Le spectacle des actualités télévisées israéliennes est une épreuve quotidienne pour le moral du téléspectateur. Ce n'est que mises en accusation, « affaires » du couple Netanyahou, révélations de la corruption de maires, dénonciations de cas de racisme, etc. Le duo médias-justice fonctionne à plein rythme et il s'est emparé de l'espace public. Plus de secret d'instruction. Le Premier ministre - et son épouse - est l'objet d'une véritable traque, et chaque jour elle fait la Une. La haine du Likoud est massive dans les milieux des médias et plus généralement d'une grande partie des élites. Mais Netanyahou bénéficie d'un soutien populaire solide - évidemment « fasciste » - précisément parce qu'il est traqué et que cette traque est comprise comme plus profonde que sa portée politique. On a même entendu ces derniers mois un général mettre en garde sur le danger de fascisme en Israël.
Quant au spectacle des partis, c'est la recomposition générale et les coalitions tous azimuts. Le parti travailliste est pulvérisé. La droite a éclaté avec la fondation du nouveau parti de Benett. C'est au centre que cela bouillonne avec les ex-généraux qui croient avoir un destin national et qui viennent déloger le parti Yesh Atid qui occupait ce créneau. Ce n'est pas une surprise car de tout temps, le centre a été le ventre mou du système politique israélien. Il y a quarante ans le Dash d'Yigal Yadin était monté aussi vite en flèche qu'il avait disparu. Ce fut plus tard le Parti Kadimah, puis Yesh Atid et maintenant Hossen Israel, hier inexistant, aujourd'hui deuxième parti en importance sur le plan de l'électorat.

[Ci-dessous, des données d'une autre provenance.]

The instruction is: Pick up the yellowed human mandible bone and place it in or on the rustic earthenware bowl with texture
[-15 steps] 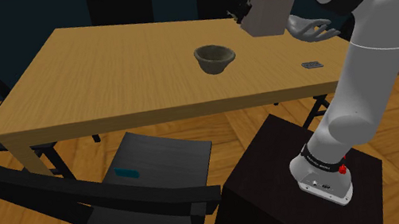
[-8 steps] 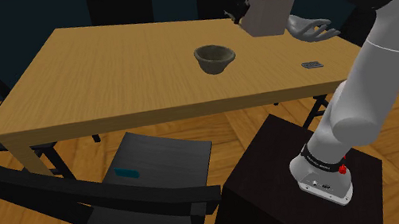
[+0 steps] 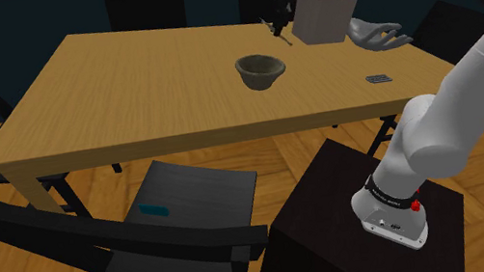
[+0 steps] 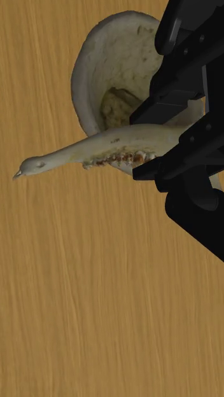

Cette atmosphère me rappelle irrésistiblement les mois qui précédèrent la fin de la présidence Sarkozy. Quand on voit les résultats macroniens de cette traque invraisemblable du chef de l'Etat, on se prend à craindre beaucoup pour Israël, car le Macron israélien existe, c'est le général Gans et ce qu'il laisse entrevoir de son incompétence ne lasse pas d'inquiéter pour l'avenir. Ex-chef d'état major qui n'a pas laissé un souvenir brillant de son passage à la tête de l'armée - on se souvient de son appel à aller cueillir les coquelicots alors que la guerre de Gaza n'était pas encore terminée - il reste un inconnu sur le plan du programme et des idées en général. Son agence de publicité lui a conseillé de ne pas ouvrir la bouche le plus longtemps possible dans l'espoir de permettre toutes les projections et les attentes possibles envers un personnage neuf dans le domaine de la politique. Puis, avec quelques expressions savamment calculées, ses deux ou trois prises de positions montrent qu'il vise la gauche et le centre gauche.
Le plus étonnant par rapport au passé c'est qu'on croit entendre dans ses rares prises de position les mêmes attentes qu'avant Oslo, comme si rien ne s'était passé depuis. Il y a donc dans le public israélien encore une grande naïveté face à l'ennemi (si toutefois il en reste un aux yeux de ces Israéliens). Prêts à retomber dans la même impasse et à échouer sur toute la ligne sur le plan international. Le plus étonnant c'est que cette politique fut toujours le fait de généraux, situés plutôt à gauche: de Rabin (Zl) qui, selon moi, aurait sans doute tiré des conclusions rapides de la trahison d'Arafat et de l'OLP installés au désavantage d'Israël au cœur du territoire israélien, jusqu'à Barak auquel Arafat refusa les 99% de la Judée-Samarie qu'il était prêt à lui céder.
On est en droit de se demander si l'art de la guerre implique nécessairement un art de la politique. Remarquons aussi que personne ne se lèvera pour dire que l'accès au pouvoir d'un ex-général - s'il est à « gauche » - est un signe de fascisme, comme on le dit couramment du Likoud et de Netanyahou, dont le gouvernement légal autant que légitime est presqu'exclusivement composé de civils. Le trait en question doit être fortement souligné car le nouveau parti aspire à aligner une brochette de trois généraux, avec le général Yaalon et le général Gaby Ashkenazi. C'est là qu'est la question.